Même un sculpteur peut se laisser attraper par le quotidien : le four avait déjà refroidi  ce matin et j’aurais pu l’ouvrir pour découvrir les sculptures cuites. C’est tout un processus important qu’elles subissent. Une température de 1200° n’est pas une mince affaire. Cela te change les molécules ! Leur structure n’est plus la même et il n’y a pas de marche arrière. On peut mouiller tout ce qu’on veut la terre et, une fois cuite, pas le moindre changement !

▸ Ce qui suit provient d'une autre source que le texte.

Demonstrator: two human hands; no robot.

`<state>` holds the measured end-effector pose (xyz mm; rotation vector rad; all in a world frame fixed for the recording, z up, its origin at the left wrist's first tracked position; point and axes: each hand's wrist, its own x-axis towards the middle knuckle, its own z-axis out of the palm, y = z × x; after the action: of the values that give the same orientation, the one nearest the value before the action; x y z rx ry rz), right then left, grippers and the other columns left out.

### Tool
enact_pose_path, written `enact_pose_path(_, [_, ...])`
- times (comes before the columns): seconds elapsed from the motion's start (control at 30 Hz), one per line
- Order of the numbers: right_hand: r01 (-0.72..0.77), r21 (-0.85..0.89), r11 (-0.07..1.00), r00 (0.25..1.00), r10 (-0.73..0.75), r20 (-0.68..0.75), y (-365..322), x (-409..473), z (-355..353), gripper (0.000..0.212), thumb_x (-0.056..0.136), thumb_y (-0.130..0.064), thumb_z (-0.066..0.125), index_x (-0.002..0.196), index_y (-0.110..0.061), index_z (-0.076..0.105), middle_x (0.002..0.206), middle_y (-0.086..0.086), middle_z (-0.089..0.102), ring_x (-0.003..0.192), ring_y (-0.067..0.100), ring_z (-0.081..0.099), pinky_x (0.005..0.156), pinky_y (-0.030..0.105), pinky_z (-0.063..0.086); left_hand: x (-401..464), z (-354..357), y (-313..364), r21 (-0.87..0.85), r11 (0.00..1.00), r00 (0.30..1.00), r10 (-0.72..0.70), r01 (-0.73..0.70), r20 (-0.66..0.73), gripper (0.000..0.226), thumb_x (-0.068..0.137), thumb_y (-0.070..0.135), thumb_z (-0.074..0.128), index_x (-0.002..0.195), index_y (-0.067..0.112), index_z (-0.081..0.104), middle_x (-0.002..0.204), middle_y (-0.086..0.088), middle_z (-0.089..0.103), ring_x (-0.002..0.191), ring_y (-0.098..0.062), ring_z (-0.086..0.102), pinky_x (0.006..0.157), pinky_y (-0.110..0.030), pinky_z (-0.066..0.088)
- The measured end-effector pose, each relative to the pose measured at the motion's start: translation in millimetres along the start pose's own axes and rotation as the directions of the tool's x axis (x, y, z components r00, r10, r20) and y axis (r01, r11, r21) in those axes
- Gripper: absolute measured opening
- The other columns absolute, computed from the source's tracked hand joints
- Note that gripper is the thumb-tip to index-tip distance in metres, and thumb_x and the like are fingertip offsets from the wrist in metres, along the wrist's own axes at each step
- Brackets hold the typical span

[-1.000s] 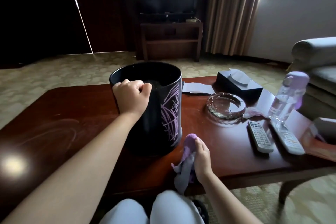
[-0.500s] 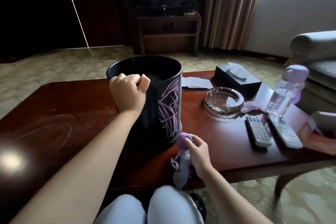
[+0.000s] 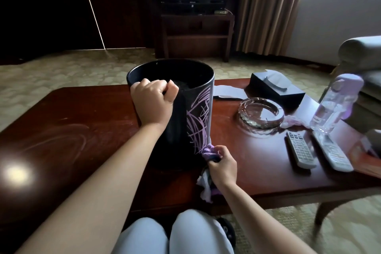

Ce processus implique des risques. L’argile se défait de toutes ses molécules d’eau et la pression de la vapeur monte à tel point qu’elle peut faire exploser la pièce. Je veux dire, la sculpture, pas la pièce où on travaille… Bref, ouvrir le four est tout un événement. On peut se retrouver devant un tas de morceaux éparpillés sans forme précise. C’est un moment important. Et pourtant… un sculpteur qui fait cela au moins une fois par semaine devient blasé… La preuve : une sculpture que j’aime particulièrement attendait à voir le jour et elle est restée toute la journée enfermée. Tout près de minuit, je la libère. Heureusement elle a réussi à traverser les flammes sans dégâts. Son regard n’essaie pas de me culpabiliser. Il est plutôt compréhensif. Je lui explique qu’aujourd’hui des choses importantes m’attendaient (j’en parlerai dans un autre article). Ses yeux me disent :  « je sais. De toute façon, je suis déjà loin du temps. Les nuits et les jours n’auront plus d’effet sur moi. Un jour de plus dans le four ne change rien. Je serai là, sur Terre, plus longtemps que toi »… Je dois dormir. Si j’entends des voix, c’est le manque de sommeil, peut-être. Ou Galatée qui parle ? Bonne nuit.